■ **YOUR INSTRUCTIONS**
Give back exactly the lines of the material below that start at the line containing "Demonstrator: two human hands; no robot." and end at the line containing "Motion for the", and no others.
___ DATASET CONTENT
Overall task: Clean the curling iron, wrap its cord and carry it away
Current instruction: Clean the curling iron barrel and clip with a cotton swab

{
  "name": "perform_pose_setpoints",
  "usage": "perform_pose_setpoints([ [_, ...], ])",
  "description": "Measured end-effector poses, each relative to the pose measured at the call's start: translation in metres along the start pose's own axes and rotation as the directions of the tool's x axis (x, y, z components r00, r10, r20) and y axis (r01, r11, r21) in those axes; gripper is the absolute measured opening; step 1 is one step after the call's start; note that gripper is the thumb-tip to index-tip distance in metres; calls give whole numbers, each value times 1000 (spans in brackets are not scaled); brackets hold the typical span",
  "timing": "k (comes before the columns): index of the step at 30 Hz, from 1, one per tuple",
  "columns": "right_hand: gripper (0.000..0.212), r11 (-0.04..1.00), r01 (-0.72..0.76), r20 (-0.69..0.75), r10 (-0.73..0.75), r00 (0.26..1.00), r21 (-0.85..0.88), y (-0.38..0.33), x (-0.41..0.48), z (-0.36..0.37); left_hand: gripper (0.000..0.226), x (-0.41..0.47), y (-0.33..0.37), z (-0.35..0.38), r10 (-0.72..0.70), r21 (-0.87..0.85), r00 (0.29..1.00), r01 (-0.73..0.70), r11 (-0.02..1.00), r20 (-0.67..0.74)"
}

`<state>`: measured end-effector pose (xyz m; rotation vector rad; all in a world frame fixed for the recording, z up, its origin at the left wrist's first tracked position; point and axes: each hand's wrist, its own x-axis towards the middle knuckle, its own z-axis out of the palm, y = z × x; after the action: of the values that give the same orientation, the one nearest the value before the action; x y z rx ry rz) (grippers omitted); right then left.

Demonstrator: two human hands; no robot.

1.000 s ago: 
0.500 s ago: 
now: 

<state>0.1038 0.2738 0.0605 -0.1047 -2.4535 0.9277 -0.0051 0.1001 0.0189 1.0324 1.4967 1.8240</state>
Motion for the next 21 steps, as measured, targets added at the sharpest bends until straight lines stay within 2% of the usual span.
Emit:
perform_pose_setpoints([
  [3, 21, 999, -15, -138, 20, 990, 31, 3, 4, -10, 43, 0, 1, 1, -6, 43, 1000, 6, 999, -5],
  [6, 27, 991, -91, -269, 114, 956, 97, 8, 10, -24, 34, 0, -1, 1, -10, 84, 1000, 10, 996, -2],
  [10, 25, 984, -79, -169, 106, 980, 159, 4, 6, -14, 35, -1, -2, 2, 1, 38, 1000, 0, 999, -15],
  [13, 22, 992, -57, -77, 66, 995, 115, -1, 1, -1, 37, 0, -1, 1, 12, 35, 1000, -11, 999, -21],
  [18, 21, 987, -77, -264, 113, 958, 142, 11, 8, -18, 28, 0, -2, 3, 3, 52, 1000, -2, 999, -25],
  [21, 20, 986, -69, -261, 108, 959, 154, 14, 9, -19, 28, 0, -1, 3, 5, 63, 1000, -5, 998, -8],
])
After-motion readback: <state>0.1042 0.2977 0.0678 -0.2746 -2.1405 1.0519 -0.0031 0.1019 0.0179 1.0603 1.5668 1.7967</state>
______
■ **EXERCISE RESPONSE**
Demonstrator: two human hands; no robot.

1.000 s ago: 
0.500 s ago: 
now: 

<state>0.1038 0.2738 0.0605 -0.1047 -2.4535 0.9277 -0.0051 0.1001 0.0189 1.0324 1.4967 1.8240</state>
Motion for the next 21 steps, as measured, targets added at the sharpest bends until straight lines stay within 2% of the usual span.

The output above is the complete answer.